— Work item —
In this exercise, each record below is to be written out again exactly.

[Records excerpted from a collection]
▬▬▬▬▬▬

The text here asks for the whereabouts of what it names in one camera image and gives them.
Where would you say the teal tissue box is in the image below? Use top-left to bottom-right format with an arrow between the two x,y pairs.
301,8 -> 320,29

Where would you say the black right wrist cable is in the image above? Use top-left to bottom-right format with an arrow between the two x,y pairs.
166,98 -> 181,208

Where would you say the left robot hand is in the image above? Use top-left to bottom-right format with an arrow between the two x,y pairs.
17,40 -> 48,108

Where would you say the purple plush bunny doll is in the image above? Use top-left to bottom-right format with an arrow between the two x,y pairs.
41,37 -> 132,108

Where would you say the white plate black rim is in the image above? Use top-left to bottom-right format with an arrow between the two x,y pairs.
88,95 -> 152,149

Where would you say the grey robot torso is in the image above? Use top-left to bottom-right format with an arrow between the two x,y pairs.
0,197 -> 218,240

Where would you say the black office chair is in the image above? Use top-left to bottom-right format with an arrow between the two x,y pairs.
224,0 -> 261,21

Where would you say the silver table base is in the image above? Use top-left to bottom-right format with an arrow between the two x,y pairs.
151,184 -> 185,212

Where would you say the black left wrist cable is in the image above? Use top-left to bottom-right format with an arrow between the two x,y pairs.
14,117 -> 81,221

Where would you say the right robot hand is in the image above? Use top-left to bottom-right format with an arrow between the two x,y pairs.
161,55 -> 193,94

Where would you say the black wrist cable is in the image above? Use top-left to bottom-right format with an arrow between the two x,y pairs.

▬▬▬▬▬▬

— Worked solution —
The text here asks for the whereabouts of what it names in one camera image and gives them.
Where would you say the teal tissue box is in the image below? Use top-left to bottom-right format with an arrow between the two x,y pairs.
301,8 -> 320,29

Where would you say the black right wrist cable is in the image above? Use top-left to bottom-right format with an arrow between the two x,y pairs.
166,98 -> 181,208

Where would you say the left robot hand is in the image above? Use top-left to bottom-right format with an arrow between the two x,y pairs.
17,40 -> 48,108

Where would you say the purple plush bunny doll is in the image above? Use top-left to bottom-right format with an arrow between the two x,y pairs.
41,37 -> 132,108

Where would you say the white plate black rim is in the image above? Use top-left to bottom-right format with an arrow between the two x,y pairs.
88,95 -> 152,149

Where would you say the grey robot torso is in the image above? Use top-left to bottom-right format with an arrow between the two x,y pairs.
0,197 -> 218,240

Where would you say the black office chair is in the image above? Use top-left to bottom-right format with an arrow between the two x,y pairs.
224,0 -> 261,21

Where would you say the silver table base is in the image above? Use top-left to bottom-right format with an arrow between the two x,y pairs.
151,184 -> 185,212

Where would you say the black left wrist cable is in the image above? Use top-left to bottom-right format with an arrow between the two x,y pairs.
14,117 -> 81,221

Where would you say the right robot hand is in the image above? Use top-left to bottom-right format with an arrow between the two x,y pairs.
161,55 -> 193,94

Where would you say the black wrist cable is in the image above? Use top-left to bottom-right format with an arrow between the two x,y pairs.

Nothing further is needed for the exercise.